10 New Aeromedical Centres Cleared Across India
New DGCA Medical Centres to Aid Pilot Availability
New Delhi: The Directorate General of Civil Aviation (DGCA) today approved ten new Aeromedical Evaluation Centres across India in a move aimed at streamlining and expediting medical certification for pilots and aviation personnel. This expansion, bringing the total to 18 centres, marks one of the most significant regulatory interventions in civil aviation medical infrastructure since the empanelment of the first set of private medical facilities a decade ago.
The newly empanelled institutions — including Apollo Hospitals at five locations (New Delhi, Bengaluru, Hyderabad, Chennai and Indore), Nanavati Hospitals and VM Medical Care Centre in Mumbai, Ruby Hall Clinic in Pune, and Max Multi Speciality Centre and Medanta Medicity in New Delhi — have been authorised to conduct all classes of DGCA medical examinations, from Class 1 to Class 3, as well as special and post-temporary unfit assessments. The move effectively decentralises a process that was previously concentrated in a handful of Indian Air Force (IAF) Boarding Centres, long seen as a procedural bottleneck.
Under the Directorate’s revised framework, these centres are required to maintain advanced diagnostic infrastructure, specialist availability, and strict adherence to national and International Civil Aviation Organisation (ICAO) medical standards. A public notice has been issued on the DGCA website detailing protocols, guidelines, and compliance requirements. Officials familiar with the development said the decision is intended to “modernise and scale up” the country’s medical assessment capacity in anticipation of growing demand for pilots and flight crew in the world’s fastest-expanding aviation market.
That demand is quantifiable. A working paper presented by the Ministry of Civil Aviation to the International Civil Aviation Organisation (ICAO) in August 2025 projects that India will require around 30,000 pilots over the next 15 to 20 years — nearly a fivefold increase from the existing 6,000 to 7,000 active licence holders. Independent consultancy forecasts estimate a requirement of 35,000 to 40,000 new pilots in the coming decade, with at least 7,000 needed by 2026. The figures align with India’s ongoing fleet expansion — over 1,700 aircraft currently on order — and a steady rise in domestic passenger traffic.

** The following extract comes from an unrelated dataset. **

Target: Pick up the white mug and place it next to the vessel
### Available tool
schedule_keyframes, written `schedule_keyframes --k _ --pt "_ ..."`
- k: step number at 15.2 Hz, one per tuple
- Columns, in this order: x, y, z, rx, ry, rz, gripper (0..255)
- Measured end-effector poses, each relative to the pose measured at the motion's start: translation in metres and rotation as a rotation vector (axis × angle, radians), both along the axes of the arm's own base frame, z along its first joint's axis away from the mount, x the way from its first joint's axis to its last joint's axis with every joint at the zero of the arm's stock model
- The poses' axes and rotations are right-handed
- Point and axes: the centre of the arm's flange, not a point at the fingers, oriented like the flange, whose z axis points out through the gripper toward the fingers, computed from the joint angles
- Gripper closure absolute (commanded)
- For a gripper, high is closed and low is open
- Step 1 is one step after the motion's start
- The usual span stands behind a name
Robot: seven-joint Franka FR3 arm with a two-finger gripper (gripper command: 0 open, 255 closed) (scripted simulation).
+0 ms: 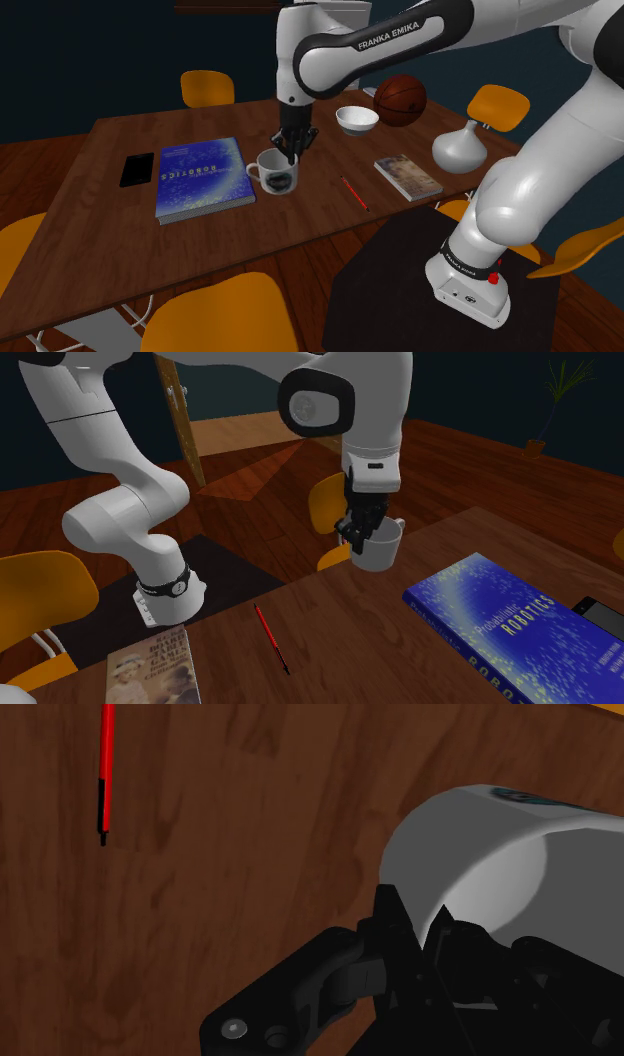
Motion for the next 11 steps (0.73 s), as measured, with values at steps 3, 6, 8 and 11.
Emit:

Officials acknowledge that administrative delays in obtaining or renewing medical certification have contributed to temporary pilot shortages, particularly when pilots are grounded awaiting evaluation results. By widening the network of evaluation centres, the DGCA aims to reduce those delays, ease pressure on IAF facilities, and improve turnaround time for medical fitness assessments. Aviation industry representatives have long flagged such bottlenecks as a practical concern, noting that pilot availability directly influences airline scheduling efficiency and safety margins.
The initiative, while framed as a service-capacity expansion, also reflects a broader pattern of regulatory reform within the civil aviation ecosystem — one that seeks to balance safety oversight with operational efficiency. The DGCA has, in recent years, adopted digital medical recordkeeping, automated reporting, and harmonised standards with ICAO norms. The empanelment of additional centres, officials said, is therefore not an isolated move but part of an integrated policy framework to enhance safety readiness, workforce sustainability, and regulatory transparency in India’s civil aviation sector.

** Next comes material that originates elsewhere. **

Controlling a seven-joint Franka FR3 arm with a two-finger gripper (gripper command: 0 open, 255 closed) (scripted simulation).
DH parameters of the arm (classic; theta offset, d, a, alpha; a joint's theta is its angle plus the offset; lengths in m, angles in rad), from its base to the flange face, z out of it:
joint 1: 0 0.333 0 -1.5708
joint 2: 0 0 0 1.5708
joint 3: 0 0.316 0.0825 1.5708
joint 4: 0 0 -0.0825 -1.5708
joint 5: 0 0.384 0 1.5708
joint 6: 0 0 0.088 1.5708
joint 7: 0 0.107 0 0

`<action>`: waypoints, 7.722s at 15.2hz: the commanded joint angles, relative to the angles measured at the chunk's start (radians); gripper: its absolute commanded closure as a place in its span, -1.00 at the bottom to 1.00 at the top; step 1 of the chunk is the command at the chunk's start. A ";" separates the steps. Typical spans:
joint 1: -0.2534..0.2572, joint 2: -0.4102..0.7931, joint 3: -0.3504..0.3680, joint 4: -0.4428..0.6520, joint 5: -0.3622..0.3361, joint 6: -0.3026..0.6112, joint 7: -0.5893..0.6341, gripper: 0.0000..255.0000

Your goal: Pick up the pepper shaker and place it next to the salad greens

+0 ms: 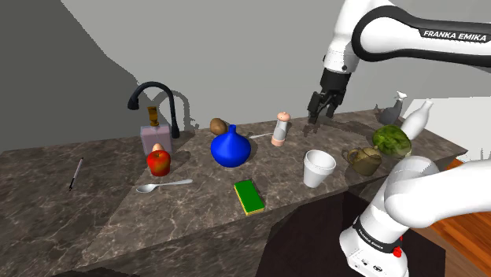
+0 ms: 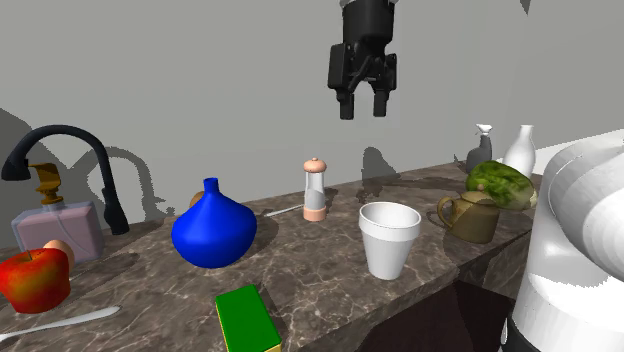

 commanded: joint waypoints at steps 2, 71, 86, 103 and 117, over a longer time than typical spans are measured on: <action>-0.005 0.025 -0.010 -0.001 -0.014 0.028 -0.015 -1.00; -0.095 0.750 -0.198 0.464 -0.177 0.379 -0.322 1.00; -0.091 0.740 -0.193 0.653 -0.167 0.181 -0.351 1.00; -0.112 0.765 -0.216 0.878 -0.155 -0.009 -0.431 1.00; -0.273 0.774 -0.398 0.881 -0.121 0.047 -0.769 1.00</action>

The expansion comes at a time when the aviation workforce is undergoing generational and demographic shifts, with an increasing number of private training academies feeding into airline recruitment channels. For the DGCA, the challenge lies not merely in approving more centres but in ensuring uniformity of quality and consistency of medical judgment across institutions. Analysts suggest that success will depend on the Directorate’s ability to maintain rigorous audit mechanisms and periodic oversight to prevent procedural dilution.

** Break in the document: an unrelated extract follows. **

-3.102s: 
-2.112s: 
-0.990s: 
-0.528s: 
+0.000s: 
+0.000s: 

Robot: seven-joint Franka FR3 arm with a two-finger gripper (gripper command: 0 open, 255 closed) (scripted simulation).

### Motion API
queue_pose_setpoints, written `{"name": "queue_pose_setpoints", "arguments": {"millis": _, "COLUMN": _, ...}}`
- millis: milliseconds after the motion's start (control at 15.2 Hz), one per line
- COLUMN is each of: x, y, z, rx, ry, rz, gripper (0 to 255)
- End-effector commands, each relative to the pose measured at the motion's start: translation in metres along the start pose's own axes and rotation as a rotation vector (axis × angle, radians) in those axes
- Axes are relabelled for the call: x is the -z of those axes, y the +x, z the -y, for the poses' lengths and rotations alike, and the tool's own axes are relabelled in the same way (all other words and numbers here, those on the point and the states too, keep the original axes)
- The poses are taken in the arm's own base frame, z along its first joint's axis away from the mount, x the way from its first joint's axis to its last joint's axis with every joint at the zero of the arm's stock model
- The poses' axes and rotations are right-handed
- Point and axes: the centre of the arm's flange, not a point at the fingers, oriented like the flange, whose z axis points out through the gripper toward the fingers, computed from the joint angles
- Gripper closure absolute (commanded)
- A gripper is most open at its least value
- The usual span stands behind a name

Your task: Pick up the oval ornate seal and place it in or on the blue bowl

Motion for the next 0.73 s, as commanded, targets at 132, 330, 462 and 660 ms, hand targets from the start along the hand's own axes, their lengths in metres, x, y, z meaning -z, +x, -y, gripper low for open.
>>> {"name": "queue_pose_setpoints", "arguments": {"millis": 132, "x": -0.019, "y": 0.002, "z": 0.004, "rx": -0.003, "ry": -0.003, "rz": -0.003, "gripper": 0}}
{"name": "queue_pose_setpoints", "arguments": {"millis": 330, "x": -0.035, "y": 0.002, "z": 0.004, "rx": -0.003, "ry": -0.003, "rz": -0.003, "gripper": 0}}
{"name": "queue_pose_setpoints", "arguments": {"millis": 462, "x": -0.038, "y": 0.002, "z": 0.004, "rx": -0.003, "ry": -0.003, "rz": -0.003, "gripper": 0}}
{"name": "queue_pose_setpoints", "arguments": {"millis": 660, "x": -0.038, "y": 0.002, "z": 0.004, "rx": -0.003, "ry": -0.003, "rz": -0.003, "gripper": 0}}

While the DGCA has not yet disclosed the date from which the new centres will begin full operations, the approval is expected to take effect shortly following internal compliance verification. Industry observers regard the expansion as a practical step to address systemic gaps rather than a symbolic reform — one that could play a quiet but crucial role in sustaining India’s aviation growth trajectory through better-managed medical governance.